* Problem statement:
Go to the line containing "calculator, that would be much appreciated." in the records below and print it and every following line exactly, on through the line containing "Should you be willing to trace the outline of the red", then stop.

Extracted records: Begin

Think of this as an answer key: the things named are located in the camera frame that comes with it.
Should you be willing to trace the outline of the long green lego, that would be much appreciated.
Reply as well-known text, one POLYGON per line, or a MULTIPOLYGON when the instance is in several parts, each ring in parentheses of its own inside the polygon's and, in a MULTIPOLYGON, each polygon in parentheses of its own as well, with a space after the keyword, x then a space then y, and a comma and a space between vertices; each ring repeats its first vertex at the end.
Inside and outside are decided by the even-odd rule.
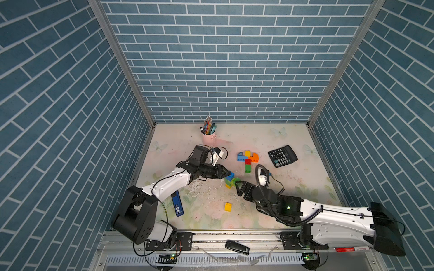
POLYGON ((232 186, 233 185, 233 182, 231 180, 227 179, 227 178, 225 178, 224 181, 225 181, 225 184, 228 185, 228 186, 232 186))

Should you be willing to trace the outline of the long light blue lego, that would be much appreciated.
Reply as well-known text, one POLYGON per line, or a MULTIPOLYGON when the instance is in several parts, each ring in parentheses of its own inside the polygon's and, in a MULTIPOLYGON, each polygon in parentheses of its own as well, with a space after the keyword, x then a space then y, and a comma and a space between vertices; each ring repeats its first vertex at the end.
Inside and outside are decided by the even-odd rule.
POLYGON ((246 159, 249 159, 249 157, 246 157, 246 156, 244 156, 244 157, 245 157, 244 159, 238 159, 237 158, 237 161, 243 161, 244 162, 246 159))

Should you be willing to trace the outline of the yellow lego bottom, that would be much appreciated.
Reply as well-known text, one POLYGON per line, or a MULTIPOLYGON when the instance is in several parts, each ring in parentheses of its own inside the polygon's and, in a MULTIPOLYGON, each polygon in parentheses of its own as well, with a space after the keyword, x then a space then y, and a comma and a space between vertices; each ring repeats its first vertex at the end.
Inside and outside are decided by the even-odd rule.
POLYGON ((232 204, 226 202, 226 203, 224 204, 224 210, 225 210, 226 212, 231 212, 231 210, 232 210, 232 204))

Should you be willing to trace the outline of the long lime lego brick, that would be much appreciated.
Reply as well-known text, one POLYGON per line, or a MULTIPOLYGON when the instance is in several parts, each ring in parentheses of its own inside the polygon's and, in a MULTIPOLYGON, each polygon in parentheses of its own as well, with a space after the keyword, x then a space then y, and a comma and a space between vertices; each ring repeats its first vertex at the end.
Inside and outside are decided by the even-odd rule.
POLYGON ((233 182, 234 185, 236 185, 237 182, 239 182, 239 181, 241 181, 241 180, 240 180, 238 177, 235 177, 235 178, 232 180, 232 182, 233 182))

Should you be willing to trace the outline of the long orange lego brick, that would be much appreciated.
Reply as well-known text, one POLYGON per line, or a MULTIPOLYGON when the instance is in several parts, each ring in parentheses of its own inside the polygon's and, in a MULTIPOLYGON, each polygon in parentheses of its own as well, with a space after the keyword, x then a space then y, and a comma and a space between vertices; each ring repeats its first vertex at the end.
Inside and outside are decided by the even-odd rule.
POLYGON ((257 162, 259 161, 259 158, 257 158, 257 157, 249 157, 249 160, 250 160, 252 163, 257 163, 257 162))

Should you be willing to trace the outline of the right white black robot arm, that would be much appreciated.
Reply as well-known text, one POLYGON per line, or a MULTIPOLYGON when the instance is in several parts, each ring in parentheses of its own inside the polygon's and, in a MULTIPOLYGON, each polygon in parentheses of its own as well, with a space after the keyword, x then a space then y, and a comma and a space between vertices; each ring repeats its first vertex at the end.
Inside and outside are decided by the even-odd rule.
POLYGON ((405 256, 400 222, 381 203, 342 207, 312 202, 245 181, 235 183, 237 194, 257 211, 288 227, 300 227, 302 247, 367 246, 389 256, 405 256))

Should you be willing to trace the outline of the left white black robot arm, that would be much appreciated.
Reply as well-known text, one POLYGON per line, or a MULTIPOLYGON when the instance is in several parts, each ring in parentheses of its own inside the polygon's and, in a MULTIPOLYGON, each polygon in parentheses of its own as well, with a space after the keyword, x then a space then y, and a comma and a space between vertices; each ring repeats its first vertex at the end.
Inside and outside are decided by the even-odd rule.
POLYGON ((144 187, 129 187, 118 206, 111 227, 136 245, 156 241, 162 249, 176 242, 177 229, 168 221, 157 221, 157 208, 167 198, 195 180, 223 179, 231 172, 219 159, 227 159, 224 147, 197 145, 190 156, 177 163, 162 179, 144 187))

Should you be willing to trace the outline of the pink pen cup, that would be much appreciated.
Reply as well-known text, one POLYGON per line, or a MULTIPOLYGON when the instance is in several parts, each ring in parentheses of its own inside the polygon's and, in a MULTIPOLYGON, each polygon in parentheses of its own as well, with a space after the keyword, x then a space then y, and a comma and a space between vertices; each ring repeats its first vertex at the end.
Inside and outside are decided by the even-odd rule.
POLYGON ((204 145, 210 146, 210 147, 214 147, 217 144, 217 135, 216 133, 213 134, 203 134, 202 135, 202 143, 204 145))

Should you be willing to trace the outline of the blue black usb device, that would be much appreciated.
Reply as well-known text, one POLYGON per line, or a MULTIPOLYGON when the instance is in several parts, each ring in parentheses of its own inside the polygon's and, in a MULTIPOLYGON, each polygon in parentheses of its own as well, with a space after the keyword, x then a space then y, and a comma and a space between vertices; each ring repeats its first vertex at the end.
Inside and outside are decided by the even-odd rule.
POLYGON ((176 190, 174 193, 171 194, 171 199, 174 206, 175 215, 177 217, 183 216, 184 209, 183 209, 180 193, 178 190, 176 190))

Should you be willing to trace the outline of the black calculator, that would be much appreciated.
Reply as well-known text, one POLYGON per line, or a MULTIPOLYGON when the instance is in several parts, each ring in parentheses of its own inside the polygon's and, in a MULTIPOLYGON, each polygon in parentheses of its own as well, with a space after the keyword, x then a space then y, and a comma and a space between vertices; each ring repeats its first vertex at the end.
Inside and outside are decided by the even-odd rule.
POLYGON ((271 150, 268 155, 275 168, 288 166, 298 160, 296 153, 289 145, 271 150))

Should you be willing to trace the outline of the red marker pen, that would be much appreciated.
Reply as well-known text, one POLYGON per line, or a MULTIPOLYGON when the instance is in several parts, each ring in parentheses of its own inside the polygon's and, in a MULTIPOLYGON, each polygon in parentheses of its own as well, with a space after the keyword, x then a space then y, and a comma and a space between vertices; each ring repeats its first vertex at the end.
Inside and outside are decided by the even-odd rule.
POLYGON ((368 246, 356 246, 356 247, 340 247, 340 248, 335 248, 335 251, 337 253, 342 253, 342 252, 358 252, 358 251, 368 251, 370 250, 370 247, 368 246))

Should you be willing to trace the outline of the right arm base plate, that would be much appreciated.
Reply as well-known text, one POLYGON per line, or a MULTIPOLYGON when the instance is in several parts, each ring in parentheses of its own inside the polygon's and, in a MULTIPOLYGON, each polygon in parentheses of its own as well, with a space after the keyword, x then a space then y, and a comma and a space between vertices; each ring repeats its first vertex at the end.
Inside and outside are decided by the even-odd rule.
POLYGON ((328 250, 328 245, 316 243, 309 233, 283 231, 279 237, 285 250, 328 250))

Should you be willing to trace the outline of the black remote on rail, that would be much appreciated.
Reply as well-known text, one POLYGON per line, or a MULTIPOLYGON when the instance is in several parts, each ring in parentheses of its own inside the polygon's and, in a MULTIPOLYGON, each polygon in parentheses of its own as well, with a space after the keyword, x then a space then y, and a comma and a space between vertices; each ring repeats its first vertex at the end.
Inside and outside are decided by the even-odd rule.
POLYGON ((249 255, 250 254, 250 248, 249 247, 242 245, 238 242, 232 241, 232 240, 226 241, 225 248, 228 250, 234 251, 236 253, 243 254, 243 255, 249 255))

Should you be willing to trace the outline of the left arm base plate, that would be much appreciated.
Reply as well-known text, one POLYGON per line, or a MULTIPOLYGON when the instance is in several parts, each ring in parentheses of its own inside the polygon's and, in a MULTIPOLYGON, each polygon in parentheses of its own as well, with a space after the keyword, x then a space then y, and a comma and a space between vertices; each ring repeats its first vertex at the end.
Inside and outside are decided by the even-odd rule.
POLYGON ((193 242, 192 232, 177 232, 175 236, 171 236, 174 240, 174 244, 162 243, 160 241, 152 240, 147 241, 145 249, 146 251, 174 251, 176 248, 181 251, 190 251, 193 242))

Extracted records: End

* Answer below:
Should you be willing to trace the outline of the black calculator, that would be much appreciated.
Reply as well-known text, one POLYGON per line, or a MULTIPOLYGON when the instance is in several parts, each ring in parentheses of its own inside the polygon's and, in a MULTIPOLYGON, each polygon in parentheses of its own as well, with a space after the keyword, x then a space then y, and a comma and a space between vertices; each ring repeats its first vertex at the end.
Inside and outside are decided by the even-odd rule.
POLYGON ((271 150, 268 155, 275 168, 288 166, 298 160, 296 153, 289 145, 271 150))

Should you be willing to trace the outline of the red marker pen, that would be much appreciated.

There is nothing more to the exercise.